This seems quite difficult to calculate. Luckily for us, both $p\left(z\right)$ and $q_{\phi}\left(z\vert x_{i}\right)$ are Gaussian distributions, so the KL-divergence between the two has a closed-form expression:

\[\begin{align} D_{\text{KL}}\left(q_{\phi}\left(z\vert x_{i}\right)\vert \vert p\left(z\right)\right) & =\frac{1}{2}\left(\text{trace}\left(I\sigma^{2}\right)-\text{dim}\left(z\right)+\| m\| ^{2}-\log\left\vert I\sigma^{2}\right\vert \right)\\ & =\frac{\text{dim}\left(z\right)}{2}\left(\sigma^{2}-\log\sigma^{2}\right)+\frac{1}{2}\| m\| ^{2} \end{align}\]

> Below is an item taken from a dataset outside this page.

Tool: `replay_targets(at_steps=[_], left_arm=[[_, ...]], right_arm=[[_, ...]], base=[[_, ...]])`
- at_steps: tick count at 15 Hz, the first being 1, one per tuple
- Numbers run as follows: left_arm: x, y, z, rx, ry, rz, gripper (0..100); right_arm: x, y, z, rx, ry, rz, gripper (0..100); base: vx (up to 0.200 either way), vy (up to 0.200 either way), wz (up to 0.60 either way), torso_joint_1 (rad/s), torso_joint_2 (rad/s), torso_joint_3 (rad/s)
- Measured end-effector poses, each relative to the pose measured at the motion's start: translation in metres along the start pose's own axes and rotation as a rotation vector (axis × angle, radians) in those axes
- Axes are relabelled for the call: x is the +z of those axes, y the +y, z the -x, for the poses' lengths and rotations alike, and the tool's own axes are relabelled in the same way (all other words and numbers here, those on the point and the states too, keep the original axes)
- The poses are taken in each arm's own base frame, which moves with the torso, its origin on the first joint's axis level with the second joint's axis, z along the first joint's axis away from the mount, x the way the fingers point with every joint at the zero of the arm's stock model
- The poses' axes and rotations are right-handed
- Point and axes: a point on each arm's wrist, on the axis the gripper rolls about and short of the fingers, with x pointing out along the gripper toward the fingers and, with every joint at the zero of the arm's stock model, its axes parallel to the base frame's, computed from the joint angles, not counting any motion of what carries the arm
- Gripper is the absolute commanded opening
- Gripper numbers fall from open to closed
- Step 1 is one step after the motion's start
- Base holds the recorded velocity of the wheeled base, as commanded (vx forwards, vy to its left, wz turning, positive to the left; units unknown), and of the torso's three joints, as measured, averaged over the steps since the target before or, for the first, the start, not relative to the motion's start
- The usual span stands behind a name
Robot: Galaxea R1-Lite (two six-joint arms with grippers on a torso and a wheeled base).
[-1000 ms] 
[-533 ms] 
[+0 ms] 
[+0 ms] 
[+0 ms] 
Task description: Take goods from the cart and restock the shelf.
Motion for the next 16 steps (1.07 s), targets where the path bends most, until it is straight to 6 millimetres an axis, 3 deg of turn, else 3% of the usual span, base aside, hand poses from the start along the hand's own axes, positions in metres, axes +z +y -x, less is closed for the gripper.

So that’s one part of the lower bound we can directly calculate. How about the expectation? Well, in this case there is also a closed-form expression for the expectation, but many times there won’t be. Instead, we can try to approximate $\mathbb{E}_{q_{\phi}}\left[\log p_{\theta}\left(x_{i}\vert z\right)\right]$ using, you guessed it, Monte Carlo (MC) samples. Basically, we will draw $M$ samples from $z_{j}\sim q_{\phi}\left(z\vert x_{i}\right)$ and approximate the expectation using these samples:

\[\begin{equation} \mathbb{E}_{q_{\phi}}\left[\log p_{\theta}\left(x_{i}\vert z\right)\right]\approx\frac{1}{M}\sum_{j:\,z_{j}\sim q_{\phi}\left(z\vert x_{i}\right)}^{M}\log p_{\theta}\left(x_{i}\vert z_{j}\right) \end{equation}\]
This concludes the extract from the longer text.